[[ GIVEN DATA, beginning ]]
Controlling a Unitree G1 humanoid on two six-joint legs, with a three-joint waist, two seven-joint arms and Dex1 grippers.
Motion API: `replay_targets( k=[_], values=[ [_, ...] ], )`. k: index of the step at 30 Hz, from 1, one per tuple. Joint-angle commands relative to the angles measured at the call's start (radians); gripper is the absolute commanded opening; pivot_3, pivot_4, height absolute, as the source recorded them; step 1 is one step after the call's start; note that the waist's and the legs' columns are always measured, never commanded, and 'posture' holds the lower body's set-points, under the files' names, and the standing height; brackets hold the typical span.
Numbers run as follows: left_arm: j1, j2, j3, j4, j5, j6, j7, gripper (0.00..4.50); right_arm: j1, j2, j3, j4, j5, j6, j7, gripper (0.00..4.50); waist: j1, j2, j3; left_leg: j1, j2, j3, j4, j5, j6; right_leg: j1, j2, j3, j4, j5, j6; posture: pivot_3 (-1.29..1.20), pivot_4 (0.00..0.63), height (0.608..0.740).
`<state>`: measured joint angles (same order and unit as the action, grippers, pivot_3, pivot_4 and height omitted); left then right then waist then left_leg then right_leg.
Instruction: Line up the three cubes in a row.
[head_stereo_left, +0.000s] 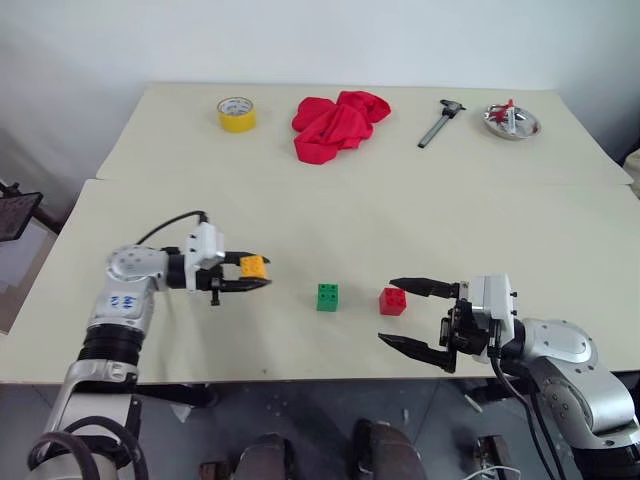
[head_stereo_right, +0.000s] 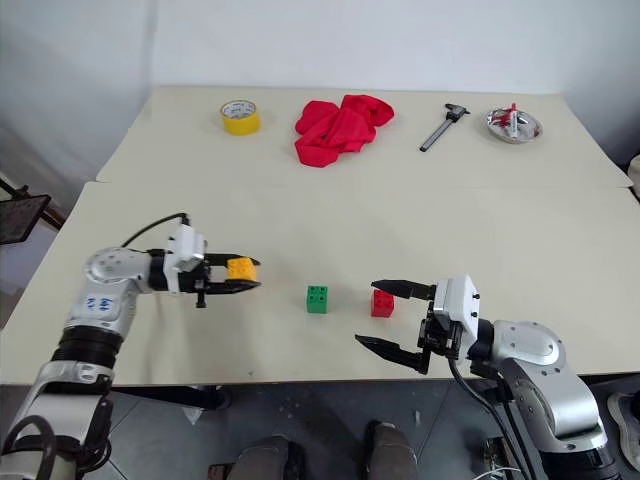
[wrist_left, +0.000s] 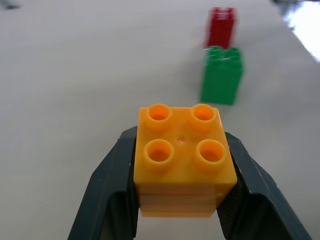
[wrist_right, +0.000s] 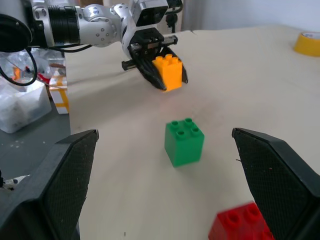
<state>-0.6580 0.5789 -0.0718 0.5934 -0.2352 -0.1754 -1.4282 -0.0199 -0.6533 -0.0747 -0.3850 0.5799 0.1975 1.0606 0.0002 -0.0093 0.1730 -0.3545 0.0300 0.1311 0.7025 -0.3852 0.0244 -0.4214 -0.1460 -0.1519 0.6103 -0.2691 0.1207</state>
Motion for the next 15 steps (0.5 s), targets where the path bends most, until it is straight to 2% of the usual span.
replay_targets(
  k=[1,7,9,11,13,15],
  values=[
    [-0.026,-0.008,-0.023,0.067,0.022,-0.065,-0.057,1.54,0.018,-0.020,-0.036,-0.028,0.017,-0.002,0.011,4.50,-0.005,0.000,0.000,0.000,0.000,0.000,0.000,0.000,0.000,0.000,0.000,0.000,0.000,0.000,0.000,0.00,0.150,0.740],
    [-0.023,-0.001,-0.022,0.107,0.024,-0.084,-0.082,1.54,0.037,-0.028,-0.054,-0.020,0.010,-0.014,0.012,4.50,0.000,0.000,0.000,0.000,0.000,-0.001,0.001,0.000,0.000,0.000,0.000,0.000,0.000,0.000,0.000,0.00,0.150,0.740],
    [-0.018,0.000,-0.026,0.111,0.032,-0.096,-0.083,2.26,0.035,-0.025,-0.051,-0.009,0.007,-0.018,0.014,4.50,0.001,0.000,0.000,0.000,0.000,-0.001,0.001,0.000,0.000,0.000,-0.001,0.000,0.000,0.000,0.000,0.00,0.150,0.740],
    [-0.019,-0.006,-0.010,0.104,0.028,-0.112,-0.052,2.67,0.032,-0.025,-0.049,0.004,0.006,-0.019,0.021,4.50,0.001,0.000,0.000,0.000,0.000,-0.001,0.002,0.000,0.000,0.000,-0.001,0.000,0.000,0.000,0.000,0.00,0.150,0.740],
    [-0.010,0.008,0.023,0.070,0.004,-0.102,-0.025,3.27,0.026,-0.030,-0.053,0.024,0.008,-0.022,0.037,4.50,0.000,0.000,0.000,0.000,0.000,-0.002,0.002,0.000,0.000,0.000,-0.001,0.000,0.000,0.000,0.000,0.00,0.150,0.740],
    [0.002,0.023,0.045,0.042,-0.012,-0.084,-0.016,3.27,0.020,-0.035,-0.057,0.039,0.009,-0.024,0.051,4.50,-0.001,0.000,0.000,0.000,0.000,-0.002,0.002,0.000,0.000,0.000,-0.001,0.000,0.000,0.000,0.000,0.00,0.150,0.740]
  ],
)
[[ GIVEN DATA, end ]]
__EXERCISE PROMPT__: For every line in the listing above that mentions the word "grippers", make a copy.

__EXERCISE OUTPUT__:
Controlling a Unitree G1 humanoid on two six-joint legs, with a three-joint waist, two seven-joint arms and Dex1 grippers.
`<state>`: measured joint angles (same order and unit as the action, grippers, pivot_3, pivot_4 and height omitted); left then right then waist then left_leg then right_leg.

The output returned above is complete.